Kaçmak nedir, nelerden kaçılır mesela? Kaçmak kelimesini insanlardan sürekli duyuyoruz. İşten, sorumluluklardan veya çok başka şeylerden… Sürekli kaçış halindeler, halindeyiz. Sevmediğimiz, istemediğimiz veya korktuklarımızdan kaçıyoruz veya kaçmaya çalışıyoruz. Uzaklaşıyoruz. Peki ya hiç kendimizden kaçmayı denedik mi? Benliğimizden, iç sesimizden, düşlediklerimizden… Mümkün olur muydu kendimizden ve düşüncelerimizden kaçmak? Şöyle bir düşününce belki de ölüm kendimizden kaçıştır. Ruhumuzun, bedenimizi terk edip başka diyarlara kaçışı.

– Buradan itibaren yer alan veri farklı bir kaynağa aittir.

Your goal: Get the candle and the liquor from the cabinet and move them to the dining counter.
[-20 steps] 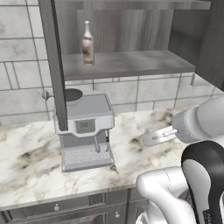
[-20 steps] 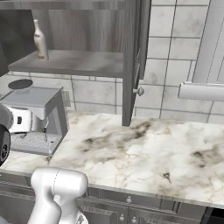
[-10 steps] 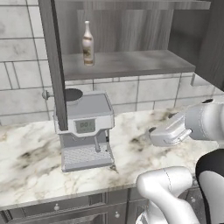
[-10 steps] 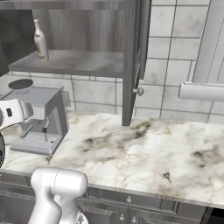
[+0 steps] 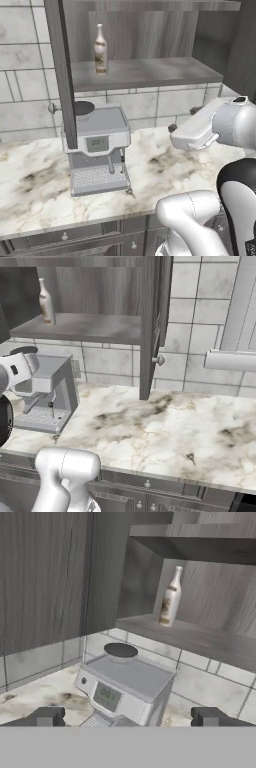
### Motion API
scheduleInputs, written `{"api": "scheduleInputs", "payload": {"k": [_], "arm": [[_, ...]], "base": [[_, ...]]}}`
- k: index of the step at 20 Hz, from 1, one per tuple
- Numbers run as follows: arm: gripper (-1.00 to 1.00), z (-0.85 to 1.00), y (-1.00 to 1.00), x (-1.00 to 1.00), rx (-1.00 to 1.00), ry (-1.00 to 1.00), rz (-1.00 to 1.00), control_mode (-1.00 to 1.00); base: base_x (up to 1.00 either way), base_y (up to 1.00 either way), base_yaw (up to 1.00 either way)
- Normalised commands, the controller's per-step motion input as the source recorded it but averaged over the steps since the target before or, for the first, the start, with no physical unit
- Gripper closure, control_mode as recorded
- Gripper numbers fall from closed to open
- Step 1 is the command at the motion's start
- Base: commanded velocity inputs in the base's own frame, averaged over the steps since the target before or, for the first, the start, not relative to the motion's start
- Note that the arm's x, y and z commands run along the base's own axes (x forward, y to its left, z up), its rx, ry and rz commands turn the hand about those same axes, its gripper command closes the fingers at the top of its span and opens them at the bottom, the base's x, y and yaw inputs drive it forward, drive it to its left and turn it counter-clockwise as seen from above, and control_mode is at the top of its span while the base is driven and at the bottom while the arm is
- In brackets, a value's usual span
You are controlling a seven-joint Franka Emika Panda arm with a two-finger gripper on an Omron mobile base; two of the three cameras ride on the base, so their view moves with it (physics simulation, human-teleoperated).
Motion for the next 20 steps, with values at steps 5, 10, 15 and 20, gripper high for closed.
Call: {"api": "scheduleInputs", "payload": {"k": [5, 10, 15, 20], "arm": [[-1.0, 0.36, 0.02, 0.53, 0.09, -0.12, 0.0, -1.0], [-1.0, 0.35, 0.07, 0.53, 0.08, -0.08, 0.0, -1.0], [-1.0, 0.35, 0.15, 0.54, 0.05, -0.02, 0.0, -1.0], [-1.0, 0.29, 0.12, 0.51, 0.03, 0.0, 0.0, -1.0]], "base": [[0.0, 0.0, 0.0], [0.0, 0.0, 0.0], [0.0, 0.0, 0.0], [0.0, 0.0, 0.0]]}}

Kendimizden hariç herkesten, her şeyden kaçabiliriz. Koşup uzaklaşırız ondan. Bazen imkânsız gibi görünse de eninde sonunda kaçmış oluruz. Ya zihnimizde dolaşıp duran düşüncelerimiz veya aynaya baktığımız zaman gördüğümüz kişiden kaçmak mümkün mü? Sürekli bir kaçma merakındayım, fakat daha neden kendimden kaçmak istediğimi bilemiyorum. Kendi isteğimle mi kaçmak istiyorum yoksa başkalarının bana direttiği düşüncelerden dolayı mı? Tek bildiğim cevap ise kaçıp gitmek. Her şeyi bırakıp arkama bakmadan kaçmak istiyorum.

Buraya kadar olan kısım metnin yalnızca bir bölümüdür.